Crépuscule d'André devenu « Vivarte »*... Ce groupe de 20 000 salariés, 15 marques et 4500 points de vente va supprimer 1600 postes, dont 1344 (et 244 fermetures sur 608 magasins) pour la seule enseigne discount La Halle aux vêtements, victime du « nouvel esprit du capitalisme ». Explication du syndicaliste Gérard Gautier, ce matin aux radios :

Le PDG Richard Simonin proclame : « On est là pour servir les actionnaires » ! En effet : c'est directement dans leurs poches que sont passés les 15,4 millions d'euros du CICE, après les 30,4 millions d'allègements Fillon... Les actionnaires se sont gavés en touchant plus d'un milliard d'euros d'intérêts. Les profits n'ont donc pas été investis. Il n'y a pas eu de modernisation des magasins sous le PDG Georges Passat**. Après quoi le nouveau PDG Marc Lelandais, arrivé en 2012, s'est mis dans la tête de faire monter en gamme La Halle aux vêtements – clientèle familiale aux revenus modestes – en y faisant entrer des lignes plus chères : Kookaï, Naf Naf... La clientèle traditionnelle a fui vers la concurrence low-cost.

La montée en gamme était une idée bling-bling. Le groupe s'est enfoncé. En octobre 2014, départ de Lelandais et arrivée de Simonin, coiffé (en LBO !) par quatre fonds anglophones composant le nouvel actionnariat et qui imposent une « stratégie de retournement à moyen terme » : avec 1600 suppressions de postes pour commencer.
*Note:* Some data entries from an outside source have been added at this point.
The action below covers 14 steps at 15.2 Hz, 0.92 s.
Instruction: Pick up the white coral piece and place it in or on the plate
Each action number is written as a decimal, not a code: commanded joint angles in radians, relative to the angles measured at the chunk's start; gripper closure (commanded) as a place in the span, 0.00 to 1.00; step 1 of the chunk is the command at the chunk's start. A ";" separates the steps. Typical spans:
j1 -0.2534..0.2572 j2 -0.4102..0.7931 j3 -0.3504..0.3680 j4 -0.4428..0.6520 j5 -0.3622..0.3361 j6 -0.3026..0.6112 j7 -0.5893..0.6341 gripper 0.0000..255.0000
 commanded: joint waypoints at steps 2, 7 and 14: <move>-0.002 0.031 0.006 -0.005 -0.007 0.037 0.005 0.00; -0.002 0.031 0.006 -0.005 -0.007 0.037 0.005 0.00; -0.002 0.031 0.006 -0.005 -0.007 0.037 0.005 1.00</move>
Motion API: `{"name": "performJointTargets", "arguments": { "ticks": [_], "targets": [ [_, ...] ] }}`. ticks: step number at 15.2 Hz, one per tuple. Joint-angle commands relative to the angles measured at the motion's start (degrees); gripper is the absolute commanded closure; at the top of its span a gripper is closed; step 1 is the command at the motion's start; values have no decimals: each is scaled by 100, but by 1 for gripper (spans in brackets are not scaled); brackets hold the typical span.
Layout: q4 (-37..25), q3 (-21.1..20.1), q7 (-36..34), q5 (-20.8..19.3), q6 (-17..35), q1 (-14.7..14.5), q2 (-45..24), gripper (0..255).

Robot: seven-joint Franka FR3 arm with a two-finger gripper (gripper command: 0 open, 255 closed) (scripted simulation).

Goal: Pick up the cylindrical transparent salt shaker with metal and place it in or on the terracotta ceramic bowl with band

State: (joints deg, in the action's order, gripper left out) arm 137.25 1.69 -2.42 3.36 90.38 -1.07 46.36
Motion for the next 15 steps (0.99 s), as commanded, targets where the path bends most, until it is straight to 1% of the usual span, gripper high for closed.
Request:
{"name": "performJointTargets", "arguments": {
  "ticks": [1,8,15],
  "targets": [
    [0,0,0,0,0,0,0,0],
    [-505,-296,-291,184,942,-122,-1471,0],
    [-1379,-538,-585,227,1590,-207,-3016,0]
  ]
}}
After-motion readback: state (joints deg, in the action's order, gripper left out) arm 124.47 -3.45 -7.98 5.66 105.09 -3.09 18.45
La genèse de ce désastre – gavage des actionnaires, absence d'investissements – est un exemple de l'inefficacité des cadeaux de l'Etat dans une économie-casino financiarisée. Peut-on espérer qu'une partie de nos bien-pensants libéraux réfléchiront un peu là-dessus (au lieu de rabâcher que le seul problème de l'économie française est « l'Etat vampire ») ?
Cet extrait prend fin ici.